According to available sources, when the kings of Baban founded Sulaimanya, they dedicated an area for their government buildings and called it ‘Sera’. In the beginning, this Sera was built with light bricks and its top was covered with wood and soil. It also had a basement. It was slightly north of the current Sera.

It appears that the Sera was built after the founding of the Kingdom in 19261928-. A close inspection of the building unearths English artistic influences and repetition. It also makes good use of light. It is in the centre of Sulaimany city. At present, renovations are planned for the Sera by Sulaimany Council and the Sulaimany historic monuments agency.
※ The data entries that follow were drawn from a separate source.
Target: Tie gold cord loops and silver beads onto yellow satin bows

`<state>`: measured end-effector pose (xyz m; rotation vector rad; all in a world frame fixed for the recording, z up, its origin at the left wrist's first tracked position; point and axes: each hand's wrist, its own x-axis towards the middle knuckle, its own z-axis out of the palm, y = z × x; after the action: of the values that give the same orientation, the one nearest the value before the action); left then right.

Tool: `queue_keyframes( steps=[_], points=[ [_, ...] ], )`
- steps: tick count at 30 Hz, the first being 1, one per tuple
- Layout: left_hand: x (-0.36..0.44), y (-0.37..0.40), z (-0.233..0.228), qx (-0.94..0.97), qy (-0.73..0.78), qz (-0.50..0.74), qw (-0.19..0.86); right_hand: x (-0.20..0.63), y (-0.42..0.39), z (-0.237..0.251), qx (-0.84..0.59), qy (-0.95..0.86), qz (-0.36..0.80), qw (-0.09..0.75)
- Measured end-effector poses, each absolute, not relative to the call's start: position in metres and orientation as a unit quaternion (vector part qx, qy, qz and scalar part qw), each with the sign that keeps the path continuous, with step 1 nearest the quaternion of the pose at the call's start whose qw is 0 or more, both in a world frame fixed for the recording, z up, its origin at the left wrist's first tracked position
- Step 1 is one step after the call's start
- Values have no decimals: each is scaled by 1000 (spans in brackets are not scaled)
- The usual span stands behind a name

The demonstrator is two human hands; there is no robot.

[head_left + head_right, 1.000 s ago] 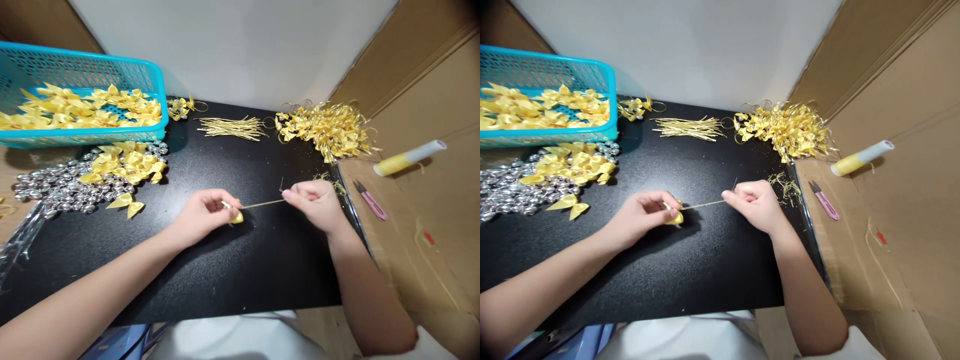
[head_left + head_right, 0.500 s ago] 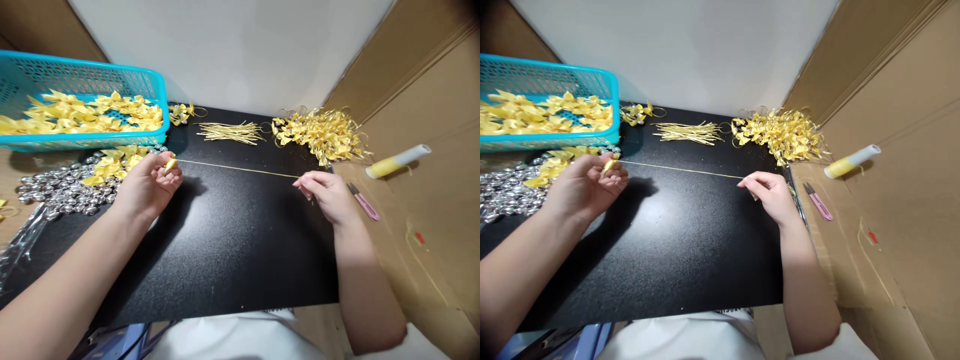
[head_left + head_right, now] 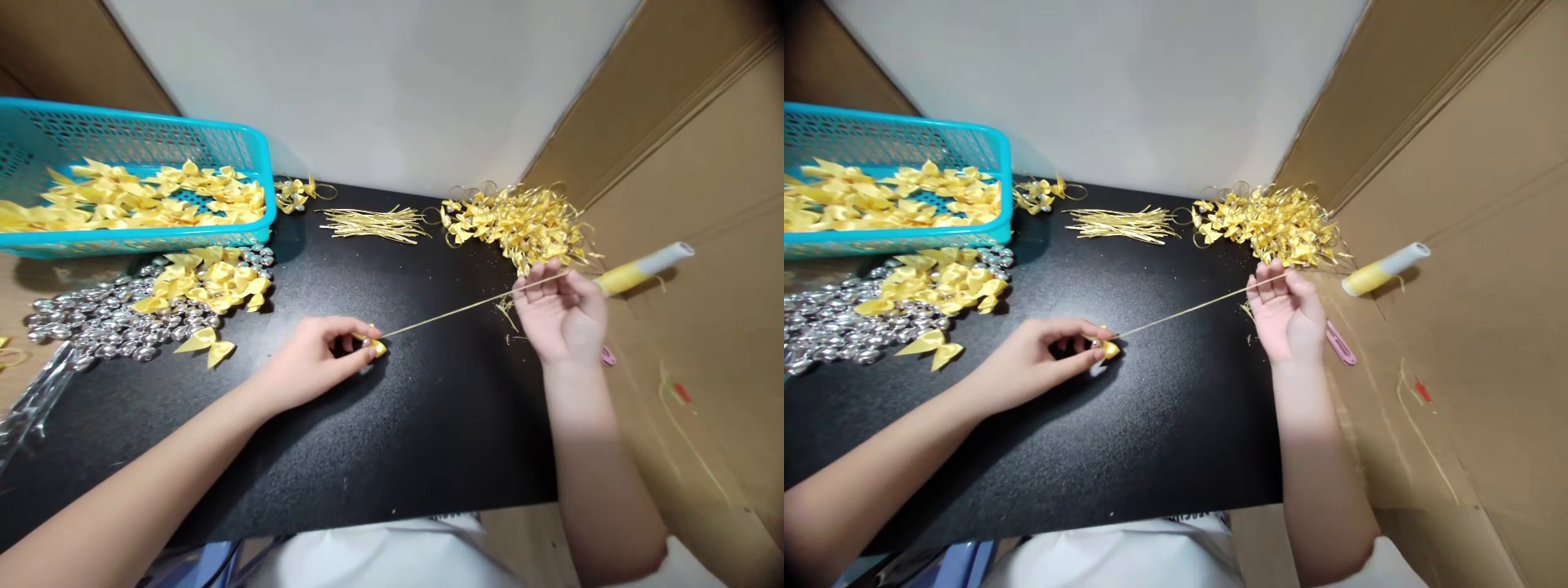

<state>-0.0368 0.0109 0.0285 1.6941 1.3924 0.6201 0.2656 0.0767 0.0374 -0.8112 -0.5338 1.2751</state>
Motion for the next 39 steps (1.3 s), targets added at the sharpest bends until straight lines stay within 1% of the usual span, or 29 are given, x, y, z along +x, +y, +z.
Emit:
queue_keyframes(
  steps=[5, 8, 11, 14, 18, 20, 23, 25, 30, 32, 39],
  points=[
    [-34, 10, 21, 779, 483, 228, 329, 266, 78, 37, -374, -213, 554, 713],
    [-35, 11, 20, 794, 492, 221, 280, 262, 77, 36, -394, -225, 542, 707],
    [-44, 15, 28, 794, 517, 210, 241, 256, 76, 34, -407, -263, 525, 700],
    [-75, 22, 44, 800, 545, 190, 166, 252, 75, 31, -416, -301, 500, 698],
    [-146, 22, 60, 805, 575, 132, 59, 249, 74, 28, -420, -330, 479, 697],
    [-177, 14, 61, 795, 597, 97, 55, 246, 73, 27, -425, -350, 462, 696],
    [-199, 3, 54, 779, 612, 75, 109, 242, 72, 27, -431, -358, 452, 694],
    [-198, 2, 50, 790, 598, 84, 110, 241, 73, 28, -429, -355, 462, 690],
    [-174, 30, 46, 825, 551, 118, 42, 247, 75, 31, -408, -338, 483, 697],
    [-166, 44, 47, 828, 553, 87, 16, 251, 75, 32, -401, -330, 491, 699],
    [-163, 64, 45, 836, 546, 57, 28, 255, 75, 33, -389, -311, 508, 703]
  ],
)
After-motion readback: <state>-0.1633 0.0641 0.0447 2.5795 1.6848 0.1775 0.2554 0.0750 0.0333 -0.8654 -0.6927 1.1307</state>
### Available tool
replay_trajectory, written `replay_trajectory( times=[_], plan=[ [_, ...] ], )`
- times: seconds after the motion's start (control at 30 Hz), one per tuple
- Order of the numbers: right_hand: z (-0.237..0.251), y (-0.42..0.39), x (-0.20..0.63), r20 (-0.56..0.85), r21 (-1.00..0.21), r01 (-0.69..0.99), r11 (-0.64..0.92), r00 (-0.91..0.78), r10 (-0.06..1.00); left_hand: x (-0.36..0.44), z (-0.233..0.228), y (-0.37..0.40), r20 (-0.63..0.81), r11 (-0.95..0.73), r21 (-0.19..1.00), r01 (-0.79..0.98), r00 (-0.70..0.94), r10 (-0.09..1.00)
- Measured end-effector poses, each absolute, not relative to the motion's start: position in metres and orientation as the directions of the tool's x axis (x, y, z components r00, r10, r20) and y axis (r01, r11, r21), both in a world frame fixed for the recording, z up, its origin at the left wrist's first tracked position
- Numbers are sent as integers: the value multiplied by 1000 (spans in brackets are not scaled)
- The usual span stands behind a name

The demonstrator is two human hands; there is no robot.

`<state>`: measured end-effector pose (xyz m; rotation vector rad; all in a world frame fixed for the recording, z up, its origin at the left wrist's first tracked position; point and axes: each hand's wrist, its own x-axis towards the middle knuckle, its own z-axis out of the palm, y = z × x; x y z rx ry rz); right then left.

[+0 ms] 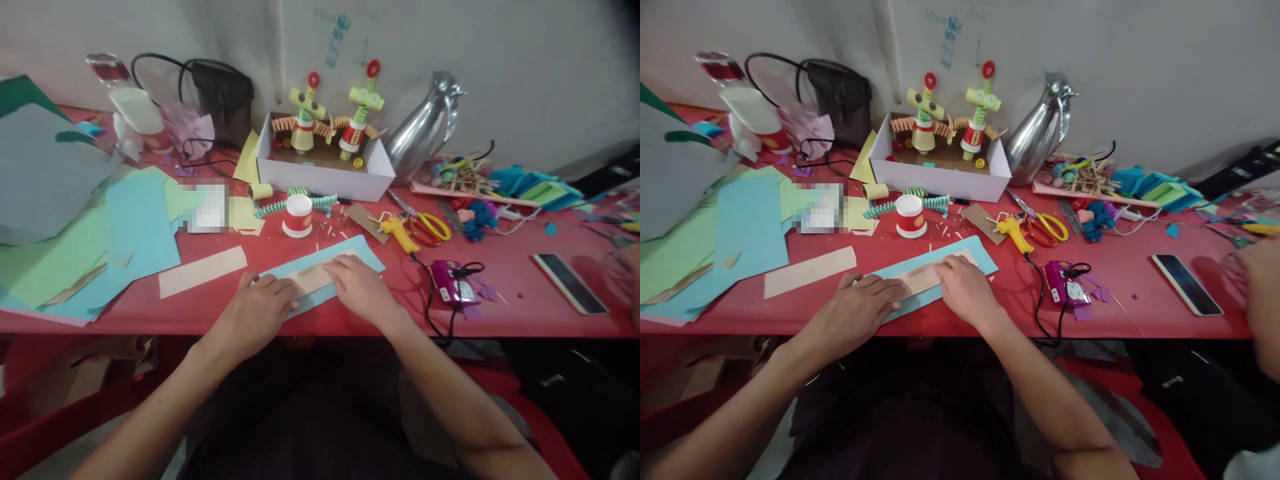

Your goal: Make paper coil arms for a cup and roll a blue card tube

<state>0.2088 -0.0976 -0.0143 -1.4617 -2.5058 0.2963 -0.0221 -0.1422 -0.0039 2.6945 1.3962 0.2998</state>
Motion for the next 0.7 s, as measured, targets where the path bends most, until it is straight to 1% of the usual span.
replay_trajectory(
  times=[0.13,0.3,0.53,0.7],
  plan=[
    [-15,-83,226,54,-247,881,403,-402,914,-19,-2,-139,132,-598,151,787,584,801],
    [-10,-80,222,-12,-179,903,390,-399,917,-13,-3,-137,81,-590,169,789,586,807],
    [-12,-79,218,-51,-127,918,375,-384,922,4,6,-144,6,-491,125,862,495,869],
    [-14,-79,218,-52,-107,919,379,-386,921,7,2,-148,18,-453,113,884,454,891]
  ],
)
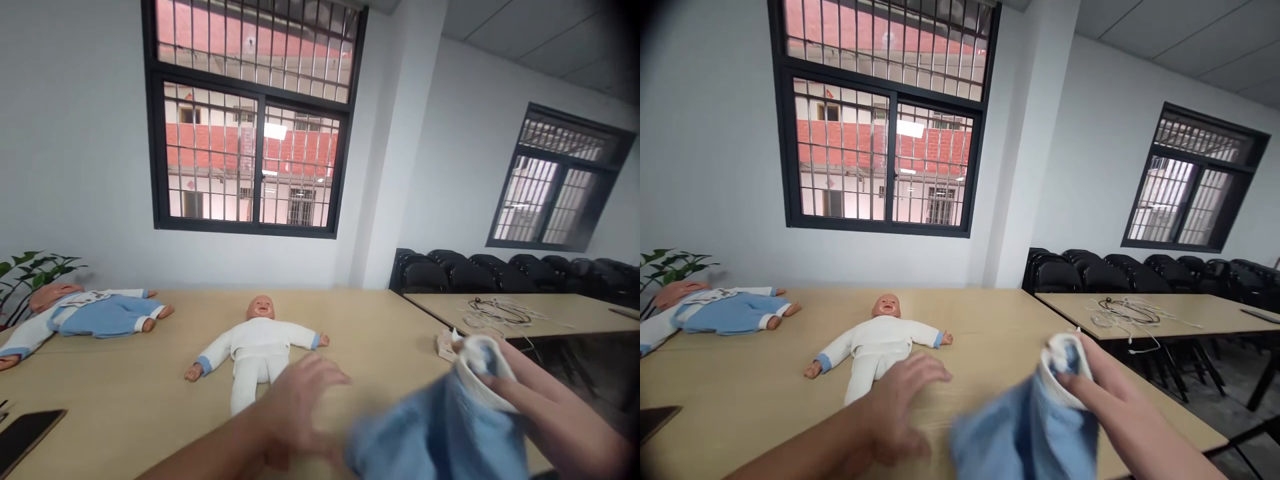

It is planned to be turned into a historic, political and national museum of Sulaimany so that it can preserve the significant events in the city’s history, particularly: 1. The inauguration of the first King of Kurdistan, Sheikh Mahmood, in 1918 in front of Sera. Sulaimany was the first capital city of the first Kurdish government. 2. In 6 September 1930, a massive demonstration took place in the courtyard of the Sera. 3. In 9 October 1956, a demonstration by the people of Sulaimany took place outside the Sera when Sheikh Mahmood’s corpse was brought back. This Sera is a two story building and has

around 43 rooms. It has been renovated many times to accommodate officers, civil servants, the Police and the mayor’s office.